# Required action
Show the lines below that contain the string "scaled".

# Data extract
_____
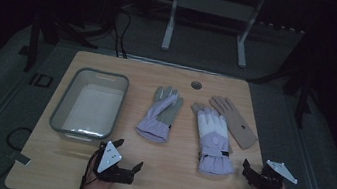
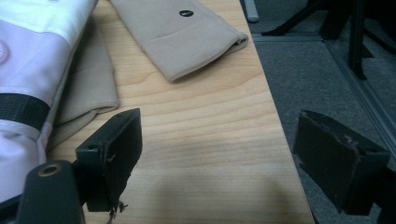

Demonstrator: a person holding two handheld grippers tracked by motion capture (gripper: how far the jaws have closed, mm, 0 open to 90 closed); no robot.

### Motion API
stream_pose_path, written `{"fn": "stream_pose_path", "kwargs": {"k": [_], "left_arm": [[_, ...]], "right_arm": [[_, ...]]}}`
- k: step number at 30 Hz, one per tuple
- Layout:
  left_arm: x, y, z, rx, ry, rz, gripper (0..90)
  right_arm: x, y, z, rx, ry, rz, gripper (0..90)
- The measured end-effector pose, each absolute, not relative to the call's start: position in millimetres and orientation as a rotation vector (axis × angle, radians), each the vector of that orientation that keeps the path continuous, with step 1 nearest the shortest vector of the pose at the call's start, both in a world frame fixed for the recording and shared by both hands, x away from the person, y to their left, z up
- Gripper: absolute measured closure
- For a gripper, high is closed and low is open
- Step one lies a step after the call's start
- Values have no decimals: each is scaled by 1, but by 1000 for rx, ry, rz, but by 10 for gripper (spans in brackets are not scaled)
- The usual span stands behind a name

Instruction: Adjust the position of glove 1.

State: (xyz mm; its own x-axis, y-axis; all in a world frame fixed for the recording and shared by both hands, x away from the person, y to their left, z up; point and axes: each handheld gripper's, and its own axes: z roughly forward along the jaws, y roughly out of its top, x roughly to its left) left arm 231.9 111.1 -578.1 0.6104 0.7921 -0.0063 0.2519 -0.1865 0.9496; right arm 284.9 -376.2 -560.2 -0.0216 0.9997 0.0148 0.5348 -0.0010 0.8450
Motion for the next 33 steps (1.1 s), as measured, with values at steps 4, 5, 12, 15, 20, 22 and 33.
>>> {"fn": "stream_pose_path", "kwargs": {"k": [4, 5, 12, 15, 20, 22, 33], "left_arm": [[232, 111, -578, 1736, 862, 618, 12], [232, 112, -578, 1731, 872, 616, 12], [232, 112, -578, 1731, 876, 617, 12], [232, 112, -578, 1721, 879, 616, 12], [232, 111, -578, 1732, 870, 623, 12], [232, 111, -578, 1734, 871, 619, 12], [233, 112, -578, 1738, 868, 608, 12]], "right_arm": [[285, -377, -560, 1569, 1635, 923, 188], [285, -376, -557, 1552, 1645, 933, 185], [278, -382, -521, 1528, 1648, 978, 140], [277, -381, -506, 1492, 1645, 1001, 143], [283, -377, -483, 1451, 1667, 1002, 138], [287, -372, -473, 1427, 1681, 1009, 135], [313, -330, -432, 1276, 1778, 1073, 142]]}}
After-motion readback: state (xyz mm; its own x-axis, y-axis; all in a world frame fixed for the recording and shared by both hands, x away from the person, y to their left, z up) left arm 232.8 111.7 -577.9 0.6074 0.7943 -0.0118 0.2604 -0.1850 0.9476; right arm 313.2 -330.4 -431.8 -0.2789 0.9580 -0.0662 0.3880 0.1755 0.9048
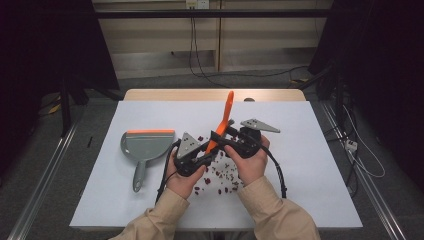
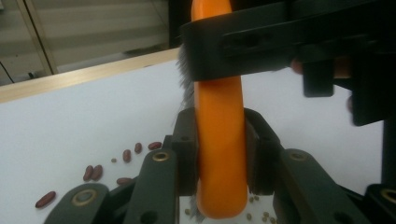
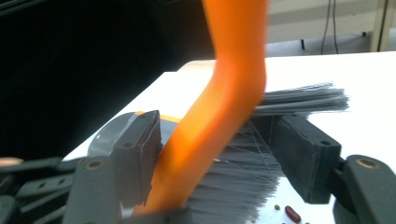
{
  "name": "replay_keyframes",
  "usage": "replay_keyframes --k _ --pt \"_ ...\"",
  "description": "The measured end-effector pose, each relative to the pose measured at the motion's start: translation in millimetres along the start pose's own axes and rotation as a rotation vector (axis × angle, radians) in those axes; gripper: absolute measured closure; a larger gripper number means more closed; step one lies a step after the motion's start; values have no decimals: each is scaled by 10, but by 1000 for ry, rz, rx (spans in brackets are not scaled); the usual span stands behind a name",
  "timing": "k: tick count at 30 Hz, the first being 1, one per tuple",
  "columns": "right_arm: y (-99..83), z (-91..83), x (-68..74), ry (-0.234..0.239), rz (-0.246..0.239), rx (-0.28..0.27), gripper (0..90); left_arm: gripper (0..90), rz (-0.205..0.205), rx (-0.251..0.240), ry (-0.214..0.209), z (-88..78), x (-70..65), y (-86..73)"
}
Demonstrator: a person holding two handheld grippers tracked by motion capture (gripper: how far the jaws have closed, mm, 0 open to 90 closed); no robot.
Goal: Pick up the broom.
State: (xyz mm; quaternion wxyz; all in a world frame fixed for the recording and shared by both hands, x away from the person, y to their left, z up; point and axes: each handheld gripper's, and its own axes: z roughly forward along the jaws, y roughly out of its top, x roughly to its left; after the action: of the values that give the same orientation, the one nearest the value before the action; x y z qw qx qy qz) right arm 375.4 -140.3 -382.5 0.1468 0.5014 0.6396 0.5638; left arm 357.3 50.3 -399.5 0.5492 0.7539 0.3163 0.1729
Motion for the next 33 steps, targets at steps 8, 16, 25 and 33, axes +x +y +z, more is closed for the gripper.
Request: replay_keyframes --k 8,16,25,33 --pt "49 52 44 5 113 0 488 652 83 -29 45 -21 -116 27" --pt "132 73 -47 49 158 19 697 510 52 -43 38 23 -26 30" --pt "191 -94 -263 62 72 47 697 331 11 -19 -27 -70 123 42" --pt "200 -274 -432 65 4 81 696 206 -3 -14 -82 -193 229 62"
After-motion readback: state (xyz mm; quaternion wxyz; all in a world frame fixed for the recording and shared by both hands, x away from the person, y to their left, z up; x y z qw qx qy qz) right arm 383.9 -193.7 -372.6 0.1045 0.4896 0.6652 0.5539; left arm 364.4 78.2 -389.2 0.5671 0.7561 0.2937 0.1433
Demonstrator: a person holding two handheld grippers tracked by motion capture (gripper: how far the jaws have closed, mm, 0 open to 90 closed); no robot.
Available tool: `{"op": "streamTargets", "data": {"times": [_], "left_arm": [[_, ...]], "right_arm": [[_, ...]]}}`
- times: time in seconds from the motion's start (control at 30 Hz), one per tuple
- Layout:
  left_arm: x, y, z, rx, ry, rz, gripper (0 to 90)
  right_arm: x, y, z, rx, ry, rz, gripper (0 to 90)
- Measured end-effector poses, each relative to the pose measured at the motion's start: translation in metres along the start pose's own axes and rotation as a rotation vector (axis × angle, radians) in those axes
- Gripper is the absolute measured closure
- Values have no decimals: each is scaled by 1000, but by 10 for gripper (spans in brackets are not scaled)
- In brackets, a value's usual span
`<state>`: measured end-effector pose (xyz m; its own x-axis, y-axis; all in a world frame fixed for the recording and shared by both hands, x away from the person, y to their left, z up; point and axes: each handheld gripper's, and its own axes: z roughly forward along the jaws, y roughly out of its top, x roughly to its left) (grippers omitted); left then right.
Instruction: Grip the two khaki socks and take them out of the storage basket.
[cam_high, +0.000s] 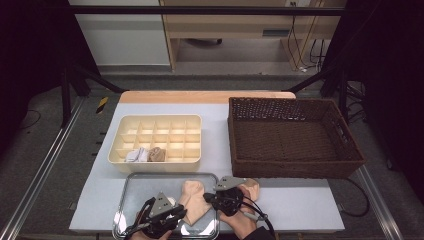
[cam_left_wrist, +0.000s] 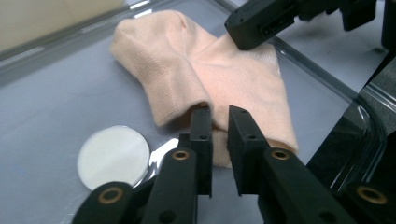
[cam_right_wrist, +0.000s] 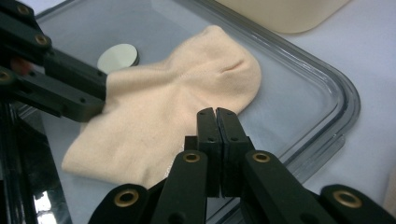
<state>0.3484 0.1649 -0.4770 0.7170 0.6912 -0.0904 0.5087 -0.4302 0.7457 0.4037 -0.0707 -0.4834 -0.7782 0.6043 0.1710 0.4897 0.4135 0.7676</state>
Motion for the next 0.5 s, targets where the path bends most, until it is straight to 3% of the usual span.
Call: {"op": "streamTargets", "data": {"times": [0.1, 0.23, 0.37, 0.5], "left_arm": [[-1, 1, 0, 0, 4, 18, 863], [4, 2, -1, -5, 3, 4, 882], [18, 3, -6, -18, 27, -20, 884], [34, 2, -9, -15, 47, -57, 883]], "right_arm": [[0, 0, -3, -5, 1, 5, 898], [-3, 2, -8, -19, 1, 16, 899], [-3, 1, -12, 0, -13, 9, 899], [1, -4, -12, 22, 22, 9, 898]]}}
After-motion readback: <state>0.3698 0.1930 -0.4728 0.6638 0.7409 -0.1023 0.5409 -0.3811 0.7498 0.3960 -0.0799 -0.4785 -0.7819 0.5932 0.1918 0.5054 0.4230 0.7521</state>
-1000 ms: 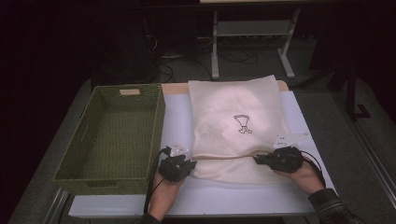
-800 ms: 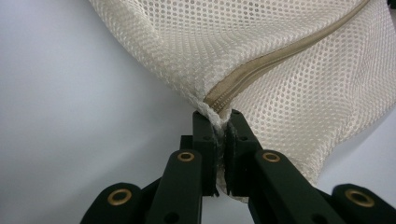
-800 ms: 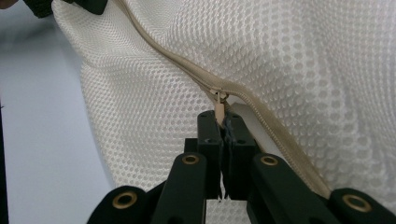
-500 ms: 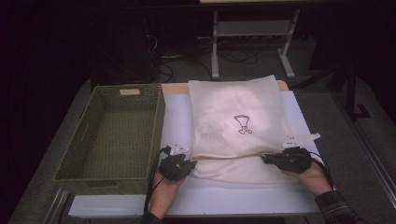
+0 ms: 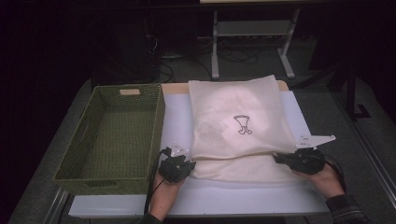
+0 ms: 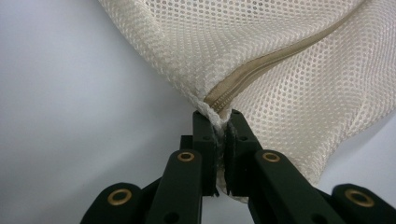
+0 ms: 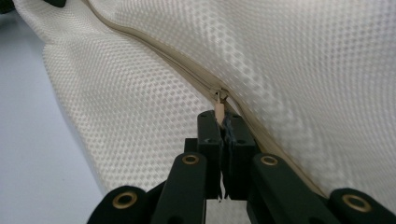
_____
# Exercise output
- Values have no decimals: each is scaled by 1, but by 1000 for rx, ry, rz, but by 10 for gripper (spans in brackets are not scaled)
  "description": "The measured end-effector pose, each relative to the pose measured at the motion's start: translation in millimetres along the start pose's own axes and rotation as a rotation vector (axis × angle, radians) in those axes; gripper: absolute measured closure; a larger gripper number means more closed; step one lies a step after the motion's start; values have no decimals: each is scaled by 10, but by 1000 for ry, rz, rx (spans in brackets are not scaled); the usual span stands behind a name",
- Values have no decimals: each is scaled by 1000, but by 10 for gripper (spans in brackets are not scaled)

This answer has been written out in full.